The Turning Point for Truly Open AI is Now
Truly Open Source AI is the Future But Some Folks Are Trying to Kill It in Its Crib Because They Secretly Want to Keep All the Power for Themselves
We're at a turning point.
After decades of promises that never lived up to expectations, artificial intelligence is finally roaring out of the research labs into the real world. It's predicting the shape of every known protein and revolutionizing drug discovery. It's winning at Go and DOTA 2. On Apple watches, AI spots potential heart attacks before they happen so people can get to a doctor long before they collapse clutching their chest. It's driving cars on the busy highways and backroads of China and San Francisco and soon everywhere else.
But even with all these breakthroughs, most of the largest and most important models remain closely guarded secrets, kept locked behind closed doors at all costs.
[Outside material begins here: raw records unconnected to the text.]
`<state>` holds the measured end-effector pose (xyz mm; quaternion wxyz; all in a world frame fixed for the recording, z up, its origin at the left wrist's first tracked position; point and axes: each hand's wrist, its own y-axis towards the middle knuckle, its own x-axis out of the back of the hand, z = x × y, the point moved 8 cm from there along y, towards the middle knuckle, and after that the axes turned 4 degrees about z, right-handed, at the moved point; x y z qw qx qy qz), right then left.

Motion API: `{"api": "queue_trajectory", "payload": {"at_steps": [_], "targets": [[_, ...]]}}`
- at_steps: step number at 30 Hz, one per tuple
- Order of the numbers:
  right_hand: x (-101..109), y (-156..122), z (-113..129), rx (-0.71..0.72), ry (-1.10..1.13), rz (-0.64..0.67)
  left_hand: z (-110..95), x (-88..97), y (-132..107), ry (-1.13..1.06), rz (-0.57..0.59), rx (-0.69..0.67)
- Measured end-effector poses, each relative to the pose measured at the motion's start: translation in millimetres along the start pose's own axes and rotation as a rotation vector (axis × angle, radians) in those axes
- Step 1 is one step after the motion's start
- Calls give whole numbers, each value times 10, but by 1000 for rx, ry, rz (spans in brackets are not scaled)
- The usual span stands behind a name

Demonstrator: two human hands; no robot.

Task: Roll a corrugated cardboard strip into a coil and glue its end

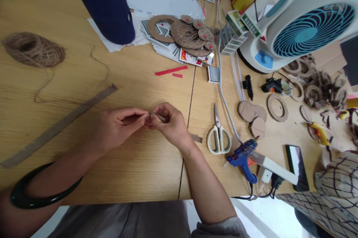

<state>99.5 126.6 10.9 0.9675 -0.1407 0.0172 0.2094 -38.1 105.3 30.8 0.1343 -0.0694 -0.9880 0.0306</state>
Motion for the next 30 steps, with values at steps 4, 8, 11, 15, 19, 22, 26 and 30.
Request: {"api": "queue_trajectory", "payload": {"at_steps": [4, 8, 11, 15, 19, 22, 26, 30], "targets": [[-3, -1, 7, -1, 45, 6, -76, 10, -9, 69, -26, -73], [14, 14, -18, -8, 71, -2, -87, -2, -25, 88, -17, -93], [28, 23, -35, -18, 83, -6, -35, -13, -27, 52, -8, -53], [9, 20, -71, -63, 170, 37, 7, -11, -15, 7, -19, -21], [25, 17, -82, -70, 185, 39, 33, -25, -3, -67, 10, 18], [25, 23, -56, -34, 164, 59, 62, -31, 2, -126, 31, 52], [38, 24, -26, -25, 116, 60, 127, -36, 8, -212, 41, 127], [65, 10, 47, 11, 38, 33, 158, -56, 9, -262, 55, 184]]}}
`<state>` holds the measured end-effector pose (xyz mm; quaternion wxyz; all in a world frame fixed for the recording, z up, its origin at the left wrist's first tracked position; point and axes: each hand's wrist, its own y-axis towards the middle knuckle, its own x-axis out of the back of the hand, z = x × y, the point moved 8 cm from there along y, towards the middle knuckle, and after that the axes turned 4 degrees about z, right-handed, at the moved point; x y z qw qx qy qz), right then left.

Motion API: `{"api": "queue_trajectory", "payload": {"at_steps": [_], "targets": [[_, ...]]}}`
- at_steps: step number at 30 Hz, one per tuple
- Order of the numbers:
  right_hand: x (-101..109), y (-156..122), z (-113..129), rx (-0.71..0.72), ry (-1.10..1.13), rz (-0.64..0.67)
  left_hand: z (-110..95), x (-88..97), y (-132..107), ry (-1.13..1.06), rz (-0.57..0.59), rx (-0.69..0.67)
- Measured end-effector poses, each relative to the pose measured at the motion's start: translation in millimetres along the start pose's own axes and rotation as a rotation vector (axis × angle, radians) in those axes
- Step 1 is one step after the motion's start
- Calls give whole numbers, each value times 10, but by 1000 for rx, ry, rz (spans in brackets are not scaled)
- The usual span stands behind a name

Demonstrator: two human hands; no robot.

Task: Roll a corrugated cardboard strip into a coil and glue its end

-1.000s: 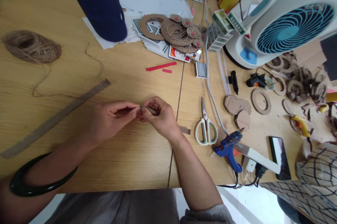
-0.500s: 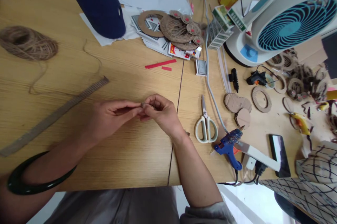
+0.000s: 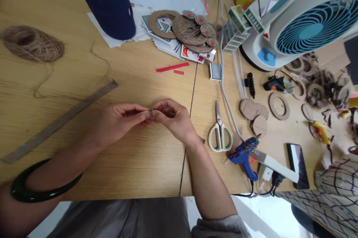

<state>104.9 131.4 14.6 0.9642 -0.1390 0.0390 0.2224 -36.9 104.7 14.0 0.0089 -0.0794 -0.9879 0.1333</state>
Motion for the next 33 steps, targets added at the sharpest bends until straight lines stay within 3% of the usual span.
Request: {"api": "queue_trajectory", "payload": {"at_steps": [6, 14, 21, 28, 33], "targets": [[20, -14, 56, 45, -48, -19, 20, -21, 7, 29, 37, -25], [11, -1, -1, 17, 71, -23, 18, -48, 0, 73, 51, -92], [65, -7, -21, -27, 149, -52, 75, -160, 1, -200, 142, 52], [38, -9, -20, -49, 161, 19, 104, -149, 6, -189, 141, 109], [47, -16, 12, -44, 105, 10, 103, -93, 23, -239, 78, 105]]}}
We can read the papers that showcase the latest and greatest mega-models and their astonishing results but we can't use the fully trained models ourselves. We can't download their weights. At best we can play with imperfect and inflexible APIs that barely expose their capabilities and dramatically limit what we can do with them.
But all of that changed with the release of Stable Diffusion, the AI art generating powerhouse that's taking the internet by storm. It's one of the first truly state of the art models released as open source, trained on a supercomputer of 4000 A100s, some of the most cutting edge AI chips in the world.
And it marks the next turning point in AI:
The age of open foundation models.
Now instead of these powerful models hiding behind the walls of a small group of powerful organizations, we're putting state of the art models into the hands of everyone. It's already unleashed an unprecedented explosion of new creativity, with new tools coming out nearly every day. There are so many tools and new business ideas it's almost impossible to keep up with them all and the amazing array of potentially game-changing applications for business such as prototype synthetic brain scan images that can drive medical research, on demand interior design, incredibly powerful Hollywood style film effects, seamless textures for video games, new kinds of rapid animation that can drive tremendous new streaming content, on-the-fly animated videos and books, concept art, plugins for Figma and Photoshop, and much more. All of that has happened in a single month.
The model was out just two weeks before enterprising programmers combined the model with image to image generation and face smoothing and prompt splitting in one simple UI:
Fathers are turning simple children’s drawings into masterpieces in seconds to show those kids what’s possible if they keep drawing and honing their craft.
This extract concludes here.